As it happens, global security concerns are not the only point where a Gore presidency might have been in conflict with Indian interests. So might trade relations between India and the United States.

The Gore ticket received a large chunk of votes from the American Federation of Labour-Congress of Industrial Organisations. (This in the American context is the equivalent of India's CITU -- the trade union wing of the Marxists.) The trade unionists, whether in India or in the United States have proved to be amongst the most vocal opponents of economic liberalisation.

One specific issue that raises trade union hackles is the World Trade Organisation. India is a member of the body -- a legacy of the old United Front governments that existed with Congress backing. The World Trade Organisation has the power to impose conditions for trade and to punish those nations which do not accept free trade. This is a provision that is absolutely detested by the American labour unions.

American blue-collar workers are scared that the lower wages and other conditions in Third World nations will lead firms to close factories in the United States. They believe that NAFTA -- the North American Free Trade Association -- helped Mexico at the cost of the United States. But free trade leads to lower prices for consumers, which is why American trade unions needed to come up with a different argument for public consumption.

They found one in Seattle. Mingling with students and environmentalists, blue-collar workers found they could make a better case by injecting a dose of humanitarian concerns. What if, for instance, they insisted that all goods imported into the United States should be untainted by "unacceptable" practices. The definition could be suitably vague -- perhaps anything that did not meet up to the benefits of the American welfare state. It is just not possible for an Indian firm to offer the kind of high wages, generous insurance, holidays and so on that his American counterpart does.

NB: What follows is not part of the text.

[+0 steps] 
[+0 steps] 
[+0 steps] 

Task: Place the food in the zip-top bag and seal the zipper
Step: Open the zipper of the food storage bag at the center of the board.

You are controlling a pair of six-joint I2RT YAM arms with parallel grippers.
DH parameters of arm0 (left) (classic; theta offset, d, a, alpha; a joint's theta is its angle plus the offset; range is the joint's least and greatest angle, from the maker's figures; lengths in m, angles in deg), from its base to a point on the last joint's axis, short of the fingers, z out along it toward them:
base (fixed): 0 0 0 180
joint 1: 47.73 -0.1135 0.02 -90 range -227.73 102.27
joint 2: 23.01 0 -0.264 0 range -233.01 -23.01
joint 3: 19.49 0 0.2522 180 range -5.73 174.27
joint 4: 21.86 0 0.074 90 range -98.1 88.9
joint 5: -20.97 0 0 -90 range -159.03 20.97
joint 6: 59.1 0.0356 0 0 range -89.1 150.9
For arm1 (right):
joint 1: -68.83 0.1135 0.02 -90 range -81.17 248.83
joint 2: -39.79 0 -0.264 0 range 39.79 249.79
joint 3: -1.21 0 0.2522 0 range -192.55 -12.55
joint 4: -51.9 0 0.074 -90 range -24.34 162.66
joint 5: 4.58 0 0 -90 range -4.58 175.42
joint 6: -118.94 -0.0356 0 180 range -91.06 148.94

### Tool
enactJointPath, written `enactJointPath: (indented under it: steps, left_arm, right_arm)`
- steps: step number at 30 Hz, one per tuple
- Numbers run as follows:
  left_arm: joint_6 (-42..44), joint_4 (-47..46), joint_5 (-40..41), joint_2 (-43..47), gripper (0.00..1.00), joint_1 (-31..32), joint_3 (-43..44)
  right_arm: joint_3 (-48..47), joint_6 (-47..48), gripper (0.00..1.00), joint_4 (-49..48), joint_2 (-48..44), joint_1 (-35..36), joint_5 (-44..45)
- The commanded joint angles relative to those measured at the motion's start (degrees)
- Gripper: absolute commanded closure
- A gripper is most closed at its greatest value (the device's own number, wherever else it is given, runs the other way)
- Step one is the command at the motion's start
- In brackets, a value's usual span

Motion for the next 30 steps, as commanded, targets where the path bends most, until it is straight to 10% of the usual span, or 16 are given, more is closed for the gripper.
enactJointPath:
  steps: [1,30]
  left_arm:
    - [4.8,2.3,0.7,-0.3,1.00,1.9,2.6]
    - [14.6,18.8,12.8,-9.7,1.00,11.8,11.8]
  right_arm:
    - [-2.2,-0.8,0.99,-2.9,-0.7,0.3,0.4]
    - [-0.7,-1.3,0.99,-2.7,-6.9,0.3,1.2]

If nothing else, it would immediately destroy his relative cost advantages.

But a Gore presidency, indebted as it would be to the AFL-CIO would have been honour-bound to speak for the trade unions. (Gore would have wanted their support once again in 2004!) Bush and the Republicans have always had a more laissez faire attitude.

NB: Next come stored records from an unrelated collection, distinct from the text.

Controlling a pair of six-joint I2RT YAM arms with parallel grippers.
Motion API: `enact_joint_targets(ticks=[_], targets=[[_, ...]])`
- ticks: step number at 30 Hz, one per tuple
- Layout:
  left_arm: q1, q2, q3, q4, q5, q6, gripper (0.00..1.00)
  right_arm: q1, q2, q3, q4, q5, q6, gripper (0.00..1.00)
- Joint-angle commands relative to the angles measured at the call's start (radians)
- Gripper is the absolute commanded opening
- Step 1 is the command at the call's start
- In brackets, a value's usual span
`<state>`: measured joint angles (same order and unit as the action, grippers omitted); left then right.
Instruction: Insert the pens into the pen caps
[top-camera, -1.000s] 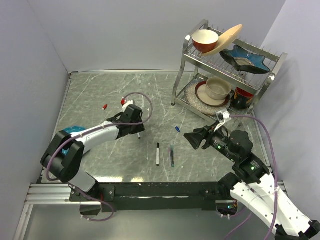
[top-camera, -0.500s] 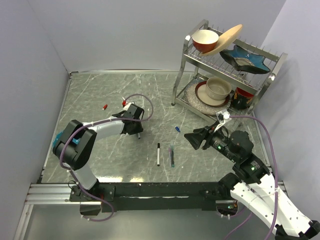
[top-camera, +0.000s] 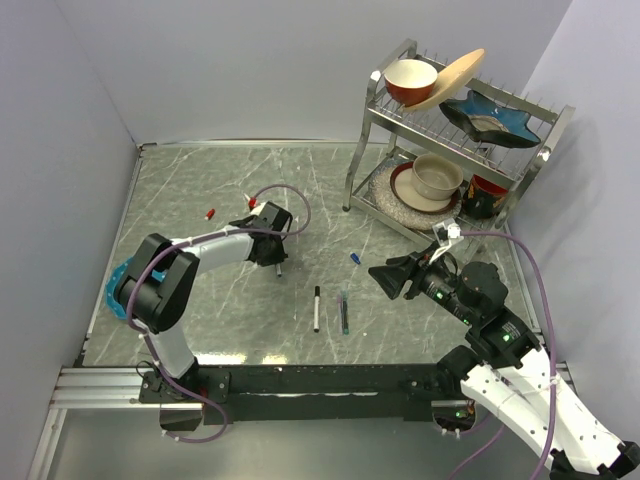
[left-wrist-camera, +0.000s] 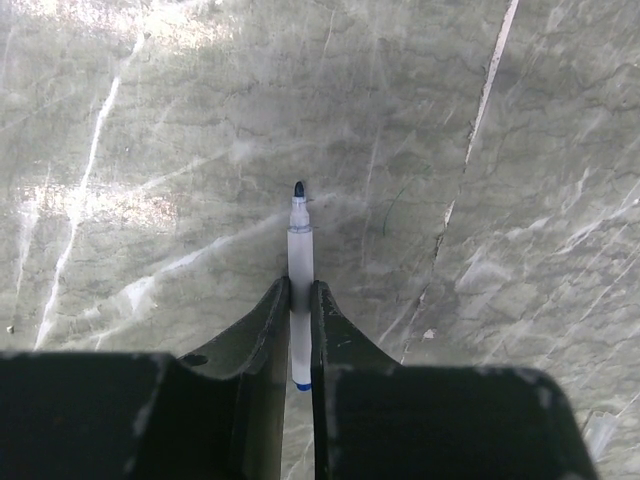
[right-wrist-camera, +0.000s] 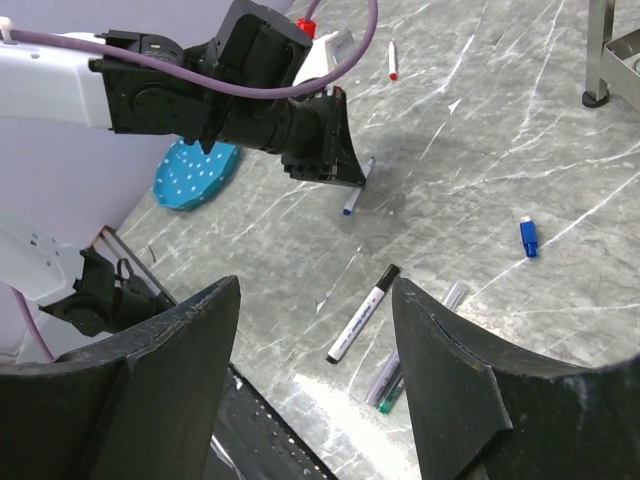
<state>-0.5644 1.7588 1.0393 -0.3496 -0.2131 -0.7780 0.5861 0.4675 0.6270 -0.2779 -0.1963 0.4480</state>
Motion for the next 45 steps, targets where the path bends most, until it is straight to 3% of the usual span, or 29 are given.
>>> enact_joint_targets(ticks=[1, 8, 15, 22, 30, 34, 38, 45], targets=[[-0.002, 0.021, 0.001, -0.092, -0.035, 0.028, 0.16, -0.002, -0.001, 0.0, 0.051, 0.005, 0.017, 0.7], [-0.002, 0.048, 0.025, -0.152, -0.052, 0.078, 0.16, -0.003, -0.004, -0.023, 0.072, 0.011, 0.024, 0.7], [-0.003, 0.045, -0.022, -0.057, 0.052, 0.08, 0.02, -0.002, 0.04, -0.018, 0.081, -0.003, 0.032, 0.7], [-0.005, -0.132, -0.117, 0.044, 0.167, 0.066, 0.01, -0.003, 0.082, -0.053, 0.158, 0.006, 0.109, 0.69], [-0.005, -0.38, -0.269, 0.236, 0.366, 0.043, 0.01, -0.002, 0.174, -0.053, 0.218, 0.086, 0.23, 0.67], [-0.006, -0.496, -0.353, 0.392, 0.519, 0.02, 0.01, -0.002, 0.232, -0.078, 0.313, 0.048, 0.277, 0.66], [-0.008, -0.561, -0.426, 0.54, 0.661, -0.01, 0.01, 0.004, 0.358, -0.04, 0.379, -0.087, 0.261, 0.66], [-0.019, -0.622, -0.501, 0.716, 0.799, -0.073, 0.01, 0.024, 0.494, -0.016, 0.48, -0.084, 0.32, 0.61]])
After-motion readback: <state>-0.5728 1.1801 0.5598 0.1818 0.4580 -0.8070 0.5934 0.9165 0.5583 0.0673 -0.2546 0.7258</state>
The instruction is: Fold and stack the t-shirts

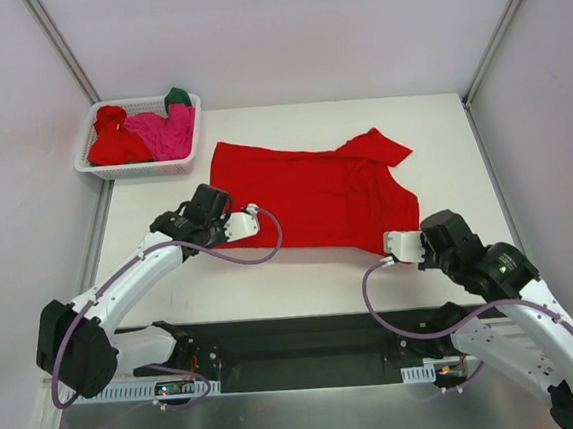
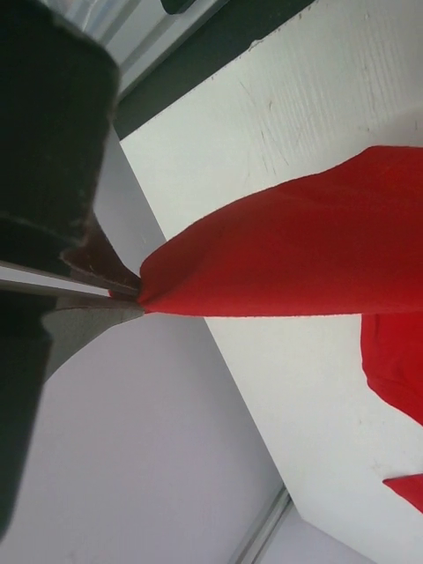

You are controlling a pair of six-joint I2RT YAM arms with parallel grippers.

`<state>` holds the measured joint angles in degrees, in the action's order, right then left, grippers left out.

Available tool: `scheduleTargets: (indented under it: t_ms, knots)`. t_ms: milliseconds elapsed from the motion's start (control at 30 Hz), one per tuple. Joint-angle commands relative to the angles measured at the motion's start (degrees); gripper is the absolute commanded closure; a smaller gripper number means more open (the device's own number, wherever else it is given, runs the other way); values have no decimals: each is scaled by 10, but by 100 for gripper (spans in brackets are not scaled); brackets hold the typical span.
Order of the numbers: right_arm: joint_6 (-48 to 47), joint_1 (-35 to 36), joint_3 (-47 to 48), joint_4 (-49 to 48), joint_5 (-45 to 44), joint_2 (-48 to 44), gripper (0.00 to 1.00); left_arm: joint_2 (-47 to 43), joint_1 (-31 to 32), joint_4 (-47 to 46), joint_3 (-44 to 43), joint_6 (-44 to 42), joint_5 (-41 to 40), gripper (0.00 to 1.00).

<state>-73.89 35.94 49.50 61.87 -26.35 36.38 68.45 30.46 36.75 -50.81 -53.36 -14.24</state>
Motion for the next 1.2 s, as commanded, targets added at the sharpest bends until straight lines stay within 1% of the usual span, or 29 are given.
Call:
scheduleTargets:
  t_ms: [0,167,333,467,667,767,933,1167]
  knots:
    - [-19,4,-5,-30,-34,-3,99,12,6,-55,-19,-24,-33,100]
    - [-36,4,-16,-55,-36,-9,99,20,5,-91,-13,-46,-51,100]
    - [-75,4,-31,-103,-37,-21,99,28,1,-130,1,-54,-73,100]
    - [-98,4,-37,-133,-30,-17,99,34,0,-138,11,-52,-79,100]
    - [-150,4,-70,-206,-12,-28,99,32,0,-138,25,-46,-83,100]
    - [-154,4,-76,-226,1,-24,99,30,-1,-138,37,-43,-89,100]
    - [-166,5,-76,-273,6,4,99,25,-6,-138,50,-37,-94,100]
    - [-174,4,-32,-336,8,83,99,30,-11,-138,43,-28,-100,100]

The third and final reason is that India feared that a Gore presidency would have carried on cosying up to China as the Clinton administration did. China's wretched human rights record and its twisted record on economic reform were all given the go-by. Beijing may have adopted the official attitude that the race was between a Tweedledum and a Tweedledee, but there was a clear preference for Gore.

Bush's stated views on missile defence in general, and the protection of Taiwan in particular, run flat in the face of Communist China's aspirations. With the United States moving from open-handed benevolence to a more guarded policy, China will be forced to be more conciliatory to its neighbours. Doubly so since Bush's National Security Advisor designate has said that the United States should move beyond discussing Kashmir when talking with India...

There are lots of reasons why the Vajpayee ministry has reason to be glad that Bush won through. And Sonia Gandhi? Well, Gore would have thrown up several challenges -- and we all know how Signora Gandhi hates making a decision!